No sooner had he taken the oath of office than Jeb Bush began ferreting out and replacing Democrats throughout Florida state government, his first purge of Democratic voters. According to Lance deHaven-Smith, in his book entitled The Battle for Florida,

“Top Republicans used the powers of their offices to inject partisanship and instill fear down through the ranks of the state bureaucracy. In 1998 political operatives working for the Speaker of the house secretly examined voter registration records to learn the party affiliations of specific state employees and to identify agencies with high concentrations of Democrats. After it was determined that the most Democratic agency in the state government was the Florida Department of education, the department was restructured and the positions of many of its employees were eliminated. Florida law forbids any consideration of partisan orientations in state hiring, firing, and contracting, but it fails to contemplate the more sinister possibility that highly partisan elected officials might purge the state bureaucracy indirectly by reorganization and privatization.”

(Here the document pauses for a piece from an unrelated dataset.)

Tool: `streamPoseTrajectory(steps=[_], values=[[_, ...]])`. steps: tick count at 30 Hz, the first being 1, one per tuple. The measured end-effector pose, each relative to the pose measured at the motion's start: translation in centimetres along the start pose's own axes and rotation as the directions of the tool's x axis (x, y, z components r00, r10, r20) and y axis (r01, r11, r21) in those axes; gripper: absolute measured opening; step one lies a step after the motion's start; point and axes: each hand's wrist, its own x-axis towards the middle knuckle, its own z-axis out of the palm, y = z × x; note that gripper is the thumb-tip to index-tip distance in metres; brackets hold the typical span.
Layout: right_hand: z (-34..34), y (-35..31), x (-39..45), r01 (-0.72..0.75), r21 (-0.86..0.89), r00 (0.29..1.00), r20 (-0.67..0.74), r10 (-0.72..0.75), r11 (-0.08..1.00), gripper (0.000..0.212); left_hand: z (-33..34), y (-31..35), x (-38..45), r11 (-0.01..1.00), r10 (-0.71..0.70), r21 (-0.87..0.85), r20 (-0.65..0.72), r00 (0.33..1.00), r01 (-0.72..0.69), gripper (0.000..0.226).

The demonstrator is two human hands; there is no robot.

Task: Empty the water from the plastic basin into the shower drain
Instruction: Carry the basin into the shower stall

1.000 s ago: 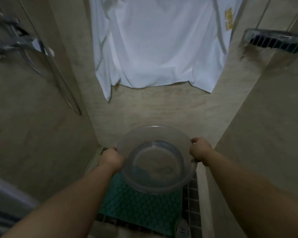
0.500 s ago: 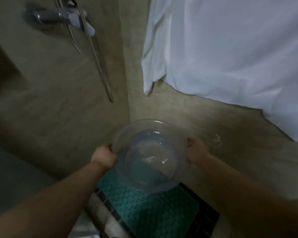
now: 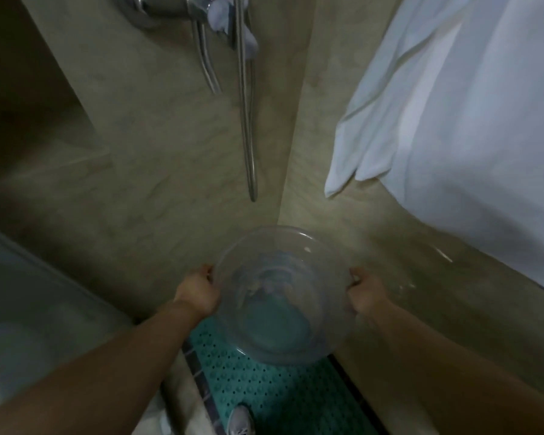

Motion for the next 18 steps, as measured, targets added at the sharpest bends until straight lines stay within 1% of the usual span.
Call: streamPoseTrajectory(steps=[2,3,5,7,10,13,14,18], values=[[1.0,-1.3,1.9,-0.018,0.057,0.999,0.028,0.017,0.998,0.042,-0.4,-0.2,1.9,1.0,-0.021,-0.01,-0.006,1.0,0.02,0.041],[1.6,-2.0,2.9,-0.034,0.1,0.999,0.038,0.031,0.994,0.034,-0.5,-0.4,2.8,0.999,-0.035,-0.013,-0.004,0.999,0.035,0.043],[2.8,-2.8,5.4,-0.021,0.085,0.999,0.047,0.017,0.996,0.025,-0.4,-0.6,4.9,0.997,-0.071,-0.02,-0.001,0.998,0.071,0.045],[3.6,-3.3,7.4,0.015,0.003,0.997,0.077,-0.015,1.0,0.028,0.0,-0.7,6.9,0.995,-0.093,-0.045,-0.001,0.996,0.093,0.045],[4.6,-3.8,10.7,0.032,-0.02,0.994,0.106,-0.029,0.999,0.033,1.1,-0.5,9.8,0.991,-0.108,-0.073,0.012,0.994,0.108,0.044],[5.6,-3.6,14.6,0.031,-0.042,0.989,0.147,-0.024,0.999,0.038,3.0,-0.6,12.4,0.977,-0.142,-0.161,0.005,0.99,0.14,0.044],[5.9,-3.5,15.9,0.034,-0.042,0.987,0.158,-0.027,0.999,0.039,3.6,-0.6,13.2,0.971,-0.158,-0.183,-0.001,0.987,0.155,0.044],[7.6,-2.1,20.7,0.031,-0.045,0.985,0.17,-0.023,0.998,0.031,6.8,-1.4,16.6,0.968,-0.19,-0.167,-0.005,0.982,0.186,0.05]])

     Lance deHaven-Smith describes how education took another hit in 1999:

“Following the lead of state representative John Thrasher, who was the House Speaker that year and the year before, the Legislature eliminated the Florida Board of Regents, which had been responsible for overseeing the State University System. The board was replaced by separate boards of trustees at all ten of the state universities, and the governor was given the power to make all the trustee appointments. This created an enormous source of new patronage and also undermined the political neutrality of the state universities. With the Board of Regents out of the way, Republicans quickly replaced many of the university presidents with political insiders.”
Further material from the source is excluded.